Jang Sung Ill, Lee Kwang-Hun, Joo Seung-Moon, Park Hyunsung, Choi Jung Hye, Lee Dong Ki
a Department of Internal Medicine , Severance Hospital, Yonsei University College of Medicine , Seoul , Korea.
b Department of Radiology , Gangnam Severance Hospital, Yonsei University College of Medicine , Seoul , Korea.
Scand J Gastroenterol. 2018 Oct-Nov;53(10-11):1393-1398. doi: 10.1080/00365521.2018.1526968. Epub 2018 Oct 23.
This study compared the efficacy of a percutaneous transhepatic cholangioscopy (PTCS) catheter and a fully covered self-expandable metal stent (FCSEMS) for maintaining biliary tract patency after magnetic compression anastomosis (MCA).
This study included patients with completely obstructed benign biliary stricture (BBS), which was resolved by MCA and subsequent insertion of a PTCS catheter or FCSEMS. We compared the restenosis-free time after removal of the PTCS catheter or FCSEMS, and the rate of complications.
A total of 49 patients were analyzed. The mean ages of the patients in these groups were 50.1 and 49.6 years, respectively. The predisposing conditions causing complete BBS were liver transplantation (n = 38), abdominal surgery (n = 10) and trauma (n = 1). The mean indwelling durations were 176 and 128 days in the PTCS catheter and FCSEMS groups, respectively.
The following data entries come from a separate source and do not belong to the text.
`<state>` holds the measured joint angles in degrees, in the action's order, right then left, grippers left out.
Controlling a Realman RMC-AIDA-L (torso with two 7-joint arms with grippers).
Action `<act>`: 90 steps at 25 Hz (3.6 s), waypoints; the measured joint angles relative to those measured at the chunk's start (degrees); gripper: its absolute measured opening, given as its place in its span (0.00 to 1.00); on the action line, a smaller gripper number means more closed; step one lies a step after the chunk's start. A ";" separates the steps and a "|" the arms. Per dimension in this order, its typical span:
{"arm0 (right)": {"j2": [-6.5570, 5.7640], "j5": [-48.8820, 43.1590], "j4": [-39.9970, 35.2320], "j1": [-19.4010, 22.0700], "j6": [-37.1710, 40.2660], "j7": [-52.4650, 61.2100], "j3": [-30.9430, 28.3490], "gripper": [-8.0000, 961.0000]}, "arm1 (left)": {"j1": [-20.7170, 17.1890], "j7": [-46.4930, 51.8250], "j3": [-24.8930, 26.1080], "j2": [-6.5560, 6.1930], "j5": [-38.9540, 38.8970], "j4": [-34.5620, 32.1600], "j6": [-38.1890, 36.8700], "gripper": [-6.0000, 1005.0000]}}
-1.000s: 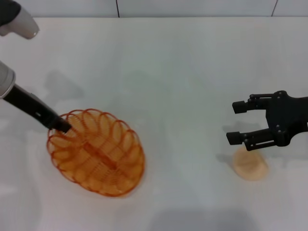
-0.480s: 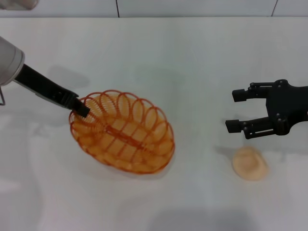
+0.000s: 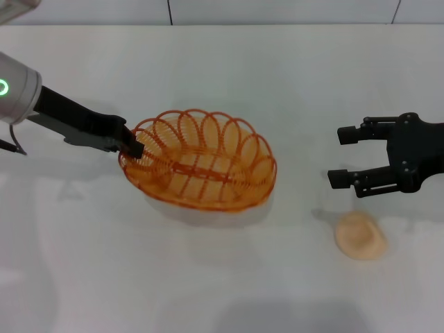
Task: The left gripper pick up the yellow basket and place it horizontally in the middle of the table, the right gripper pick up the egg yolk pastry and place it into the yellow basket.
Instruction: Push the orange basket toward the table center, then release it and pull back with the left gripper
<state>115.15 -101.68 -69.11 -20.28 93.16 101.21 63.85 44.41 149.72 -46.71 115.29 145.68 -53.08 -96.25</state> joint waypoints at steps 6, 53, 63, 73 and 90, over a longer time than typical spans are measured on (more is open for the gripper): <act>-0.08 0.00 0.03 -0.06 0.13 -0.57 0.01 0.87 | -1.58 3.80 -0.01 0.63 -1.62 0.74 2.32 0.08; -0.29 -0.52 -0.68 -1.28 2.47 -1.29 0.04 0.83 | 2.99 4.38 -0.50 3.64 -1.65 15.52 15.52 0.08; -0.20 -0.54 -0.67 -1.37 2.47 -1.29 0.04 0.82 | 2.96 4.78 -0.57 3.49 -0.84 15.56 15.76 0.08; -0.19 -0.54 -0.60 -1.80 2.47 -1.28 0.07 0.82 | 3.44 6.80 -0.57 3.13 2.05 15.65 15.45 0.08; -0.14 -0.55 -0.67 -2.14 2.47 -1.35 0.27 0.80 | 3.68 7.02 -0.38 2.99 2.03 15.60 15.43 0.09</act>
<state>115.01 -102.24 -69.77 -22.41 95.63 99.87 64.12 48.09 156.74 -47.10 118.28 147.72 -37.49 -80.82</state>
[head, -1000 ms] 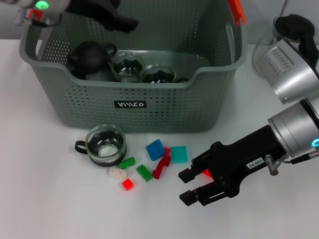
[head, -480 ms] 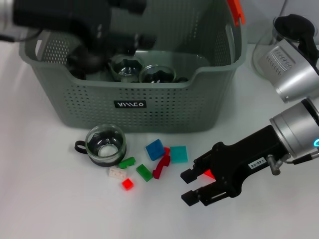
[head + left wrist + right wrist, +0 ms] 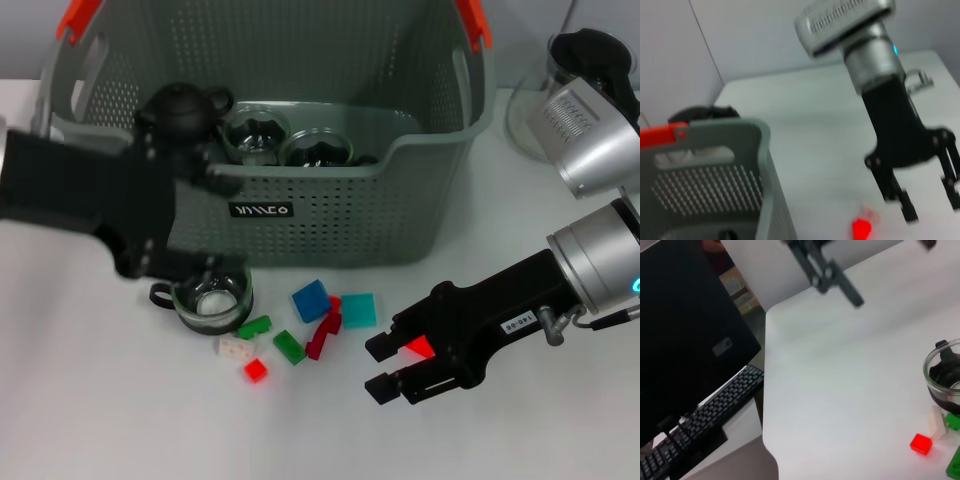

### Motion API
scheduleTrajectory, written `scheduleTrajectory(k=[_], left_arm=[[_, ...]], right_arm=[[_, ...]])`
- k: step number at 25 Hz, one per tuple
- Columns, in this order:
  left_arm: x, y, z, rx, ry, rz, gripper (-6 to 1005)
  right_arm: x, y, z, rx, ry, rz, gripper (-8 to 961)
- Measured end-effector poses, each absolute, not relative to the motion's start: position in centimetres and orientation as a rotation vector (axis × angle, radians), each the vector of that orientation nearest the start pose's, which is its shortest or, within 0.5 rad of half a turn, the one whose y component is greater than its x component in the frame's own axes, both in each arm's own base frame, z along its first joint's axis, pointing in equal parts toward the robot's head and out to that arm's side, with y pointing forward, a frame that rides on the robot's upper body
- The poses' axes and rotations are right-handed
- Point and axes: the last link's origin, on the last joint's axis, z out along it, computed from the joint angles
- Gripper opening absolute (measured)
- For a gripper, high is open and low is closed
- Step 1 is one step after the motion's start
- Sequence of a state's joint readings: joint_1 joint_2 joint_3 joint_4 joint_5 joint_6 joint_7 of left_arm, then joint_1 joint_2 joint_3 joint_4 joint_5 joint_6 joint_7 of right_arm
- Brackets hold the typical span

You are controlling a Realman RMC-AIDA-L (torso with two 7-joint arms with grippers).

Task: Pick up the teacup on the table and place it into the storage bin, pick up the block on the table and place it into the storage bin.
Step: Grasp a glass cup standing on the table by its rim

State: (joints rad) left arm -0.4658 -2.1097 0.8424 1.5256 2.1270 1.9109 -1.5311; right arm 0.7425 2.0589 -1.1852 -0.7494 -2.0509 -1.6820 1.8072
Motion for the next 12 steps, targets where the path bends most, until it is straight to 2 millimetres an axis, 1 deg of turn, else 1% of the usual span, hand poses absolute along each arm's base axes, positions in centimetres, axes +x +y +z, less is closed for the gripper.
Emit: scheduleTrajectory(k=[5,12], left_arm=[[-19.6,30.6,7.5,-2.884,0.144,-0.087,680],[-21.9,31.0,5.9,-2.884,0.087,0.064,681]], right_arm=[[17.6,32.8,-4.6,-3.311,0.664,0.197,552],[17.6,32.8,-4.9,-3.310,0.679,0.201,553]])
The mean follow-up duration after removal of the PTCS catheter and FCSEMS were 2259 and 680.5 days, respectively. Three patients in the PTCS group and three patients in the FCSEMS group experienced stricture relapse. The mean duration between recurrence and stent removal were 924 and 265 days, respectively, and the numbers of stricture-free days did not differ significantly between the two groups. The adverse event rate did not differ significantly between the PTCS and FCSEMS groups (50% vs. 24.2%, respectively).
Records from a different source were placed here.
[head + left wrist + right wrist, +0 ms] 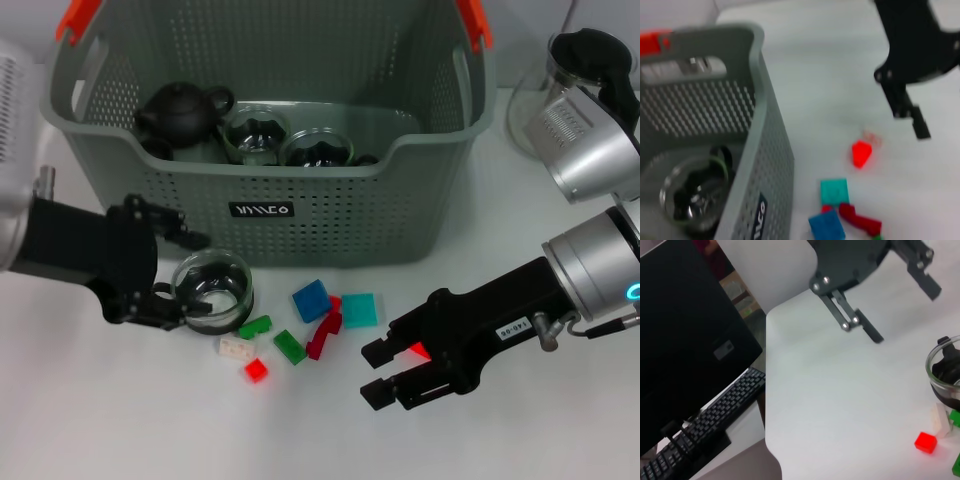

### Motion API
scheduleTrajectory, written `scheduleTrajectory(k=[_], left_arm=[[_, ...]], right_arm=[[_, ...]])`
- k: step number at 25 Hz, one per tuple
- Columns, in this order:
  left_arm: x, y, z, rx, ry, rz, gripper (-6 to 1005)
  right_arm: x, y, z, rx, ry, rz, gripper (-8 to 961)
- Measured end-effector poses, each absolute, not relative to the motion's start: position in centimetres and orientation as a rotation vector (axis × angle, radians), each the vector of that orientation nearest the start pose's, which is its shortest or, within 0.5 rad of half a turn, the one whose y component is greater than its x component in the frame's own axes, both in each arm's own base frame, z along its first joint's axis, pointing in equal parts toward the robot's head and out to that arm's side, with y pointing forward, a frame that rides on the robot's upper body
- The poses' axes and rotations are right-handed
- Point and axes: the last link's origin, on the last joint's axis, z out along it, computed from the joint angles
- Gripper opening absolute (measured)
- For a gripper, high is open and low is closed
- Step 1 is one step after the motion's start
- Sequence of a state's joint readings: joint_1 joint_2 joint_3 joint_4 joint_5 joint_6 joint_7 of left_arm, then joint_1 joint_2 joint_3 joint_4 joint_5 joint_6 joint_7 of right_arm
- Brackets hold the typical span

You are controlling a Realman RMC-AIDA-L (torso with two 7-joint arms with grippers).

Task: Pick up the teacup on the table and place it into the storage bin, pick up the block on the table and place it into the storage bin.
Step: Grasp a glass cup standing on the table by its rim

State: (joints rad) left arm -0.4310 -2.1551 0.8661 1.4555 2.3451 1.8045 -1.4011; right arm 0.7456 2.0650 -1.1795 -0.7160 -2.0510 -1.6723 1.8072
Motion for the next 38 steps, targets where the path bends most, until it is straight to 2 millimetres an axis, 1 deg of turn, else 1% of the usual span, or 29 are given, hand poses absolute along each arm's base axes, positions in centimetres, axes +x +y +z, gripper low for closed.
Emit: scheduleTrajectory(k=[5,10,15,23,28,38], left_arm=[[-22.9,31.2,4.3,-2.900,0.067,0.180,682],[-23.3,31.3,3.4,-2.912,0.073,0.232,683],[-23.9,31.8,2.6,-2.891,0.095,0.325,682],[-23.7,32.2,1.5,-2.887,0.133,0.370,681],[-23.3,32.4,0.5,-2.888,0.174,0.438,680],[-22.9,32.8,-0.9,-2.909,0.180,0.561,678]], right_arm=[[17.6,32.7,-5.0,-3.310,0.679,0.203,553],[17.5,32.8,-5.1,-3.307,0.692,0.203,553],[17.4,32.9,-5.2,-3.302,0.695,0.199,553],[17.4,33.0,-5.2,-3.293,0.709,0.202,552],[17.4,33.1,-5.2,-3.288,0.710,0.201,552],[17.3,33.1,-5.2,-3.286,0.709,0.200,552]])
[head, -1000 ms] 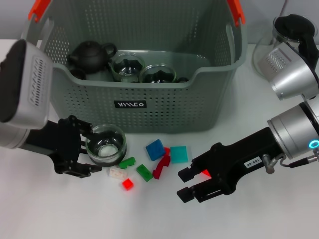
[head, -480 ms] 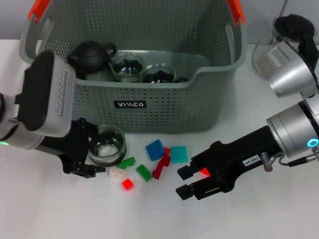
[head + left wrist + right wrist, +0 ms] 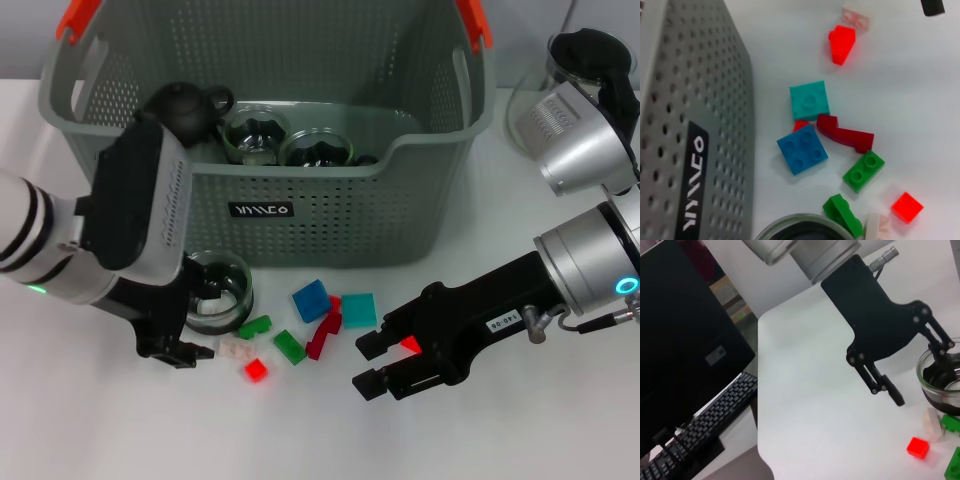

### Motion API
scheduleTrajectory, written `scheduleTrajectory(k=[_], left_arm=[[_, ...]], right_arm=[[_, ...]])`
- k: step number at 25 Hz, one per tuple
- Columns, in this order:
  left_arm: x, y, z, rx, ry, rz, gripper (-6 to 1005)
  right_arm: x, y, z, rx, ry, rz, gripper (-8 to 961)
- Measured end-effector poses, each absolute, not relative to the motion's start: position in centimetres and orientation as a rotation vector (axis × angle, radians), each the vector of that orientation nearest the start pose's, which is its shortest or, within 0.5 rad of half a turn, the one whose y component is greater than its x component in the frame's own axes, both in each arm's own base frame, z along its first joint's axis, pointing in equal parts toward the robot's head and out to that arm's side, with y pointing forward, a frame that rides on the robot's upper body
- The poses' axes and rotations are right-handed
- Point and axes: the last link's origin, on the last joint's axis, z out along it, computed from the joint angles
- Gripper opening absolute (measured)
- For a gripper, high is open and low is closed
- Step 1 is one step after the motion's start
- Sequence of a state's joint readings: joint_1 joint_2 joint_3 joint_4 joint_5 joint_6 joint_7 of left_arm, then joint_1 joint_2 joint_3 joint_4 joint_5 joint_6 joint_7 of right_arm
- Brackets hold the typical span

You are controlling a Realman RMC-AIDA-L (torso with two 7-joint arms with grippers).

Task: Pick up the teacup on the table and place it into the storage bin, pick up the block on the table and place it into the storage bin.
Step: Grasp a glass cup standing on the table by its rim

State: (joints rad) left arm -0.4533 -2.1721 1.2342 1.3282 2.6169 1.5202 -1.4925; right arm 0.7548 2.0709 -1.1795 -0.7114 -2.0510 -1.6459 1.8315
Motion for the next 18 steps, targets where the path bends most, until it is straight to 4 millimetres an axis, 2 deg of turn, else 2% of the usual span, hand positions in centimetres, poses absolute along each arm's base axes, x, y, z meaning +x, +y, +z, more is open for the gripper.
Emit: scheduleTrajectory(k=[18], left_arm=[[-22.8,33.1,-2.2,-2.906,0.196,0.650,675]], right_arm=[[17.6,32.9,-5.3,-3.287,0.719,0.196,552]])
FCSEMSs have an efficacy and safety similar to those of PTCS catheters for maintaining biliary tract patency after MCA, but are more convenient for patients.
本研究比较了经皮经肝胆道镜检查(PTCS)导管与全覆膜自膨式金属支架(FCSEMS)在磁压缩吻合术(MCA)后维持胆道通畅的疗效。
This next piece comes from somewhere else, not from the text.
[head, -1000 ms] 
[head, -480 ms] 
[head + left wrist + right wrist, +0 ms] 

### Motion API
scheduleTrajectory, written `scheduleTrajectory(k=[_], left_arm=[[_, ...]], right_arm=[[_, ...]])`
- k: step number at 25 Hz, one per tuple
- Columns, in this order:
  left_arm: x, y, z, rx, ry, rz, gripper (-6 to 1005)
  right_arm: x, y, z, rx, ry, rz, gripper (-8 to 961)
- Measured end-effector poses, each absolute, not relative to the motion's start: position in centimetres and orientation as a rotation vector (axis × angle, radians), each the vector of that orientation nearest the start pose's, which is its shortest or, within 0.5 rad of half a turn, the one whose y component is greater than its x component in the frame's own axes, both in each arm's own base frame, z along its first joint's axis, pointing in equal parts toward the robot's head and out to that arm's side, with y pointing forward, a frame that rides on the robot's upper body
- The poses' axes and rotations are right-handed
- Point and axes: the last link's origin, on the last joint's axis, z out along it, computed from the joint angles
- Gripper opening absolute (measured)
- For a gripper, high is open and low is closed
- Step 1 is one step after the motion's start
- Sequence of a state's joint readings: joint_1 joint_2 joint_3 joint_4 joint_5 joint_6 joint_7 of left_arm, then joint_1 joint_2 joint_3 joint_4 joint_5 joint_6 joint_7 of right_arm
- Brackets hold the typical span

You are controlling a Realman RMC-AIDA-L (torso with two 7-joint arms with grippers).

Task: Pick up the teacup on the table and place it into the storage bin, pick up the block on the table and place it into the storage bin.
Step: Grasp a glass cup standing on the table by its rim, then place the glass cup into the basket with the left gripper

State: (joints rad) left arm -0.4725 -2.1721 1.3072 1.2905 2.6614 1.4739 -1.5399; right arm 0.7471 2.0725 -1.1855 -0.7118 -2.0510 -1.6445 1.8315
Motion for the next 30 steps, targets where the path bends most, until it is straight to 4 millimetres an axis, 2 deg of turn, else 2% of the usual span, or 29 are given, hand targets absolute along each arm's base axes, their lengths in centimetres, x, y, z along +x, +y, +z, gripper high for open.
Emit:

本研究纳入了良性胆道狭窄(BBS)完全梗阻患者,这些患者通过MCA及随后插入PTCS导管或FCSEMS得以解决。我们比较了拔除PTCS导管或FCSEMS后的无再狭窄时间及并发症发生率。
共分析了49例患者。这些组中患者的平均年龄分别为50.1岁和49.6岁。导致BBS完全梗阻的诱发因素为肝移植(n = 38)、腹部手术(n = 10)和创伤(n = 1)。PTCS导管组和FCSEMS组的平均留置时间分别为176天和128天。拔除PTCS导管和FCSEMS后的平均随访时间分别为2259天和680.5天。PTCS组和FCSEMS组各有3例患者发生狭窄复发。复发与支架取出之间的平均时间分别为924天和265天,两组之间的无狭窄天数无显著差异。PTCS组和FCSEMS组的不良事件发生率无显著差异(分别为50%和24.2%)。
FCSEMS在MCA后维持胆道通畅方面具有与PTCS导管相似的疗效和安全性,但对患者而言更方便。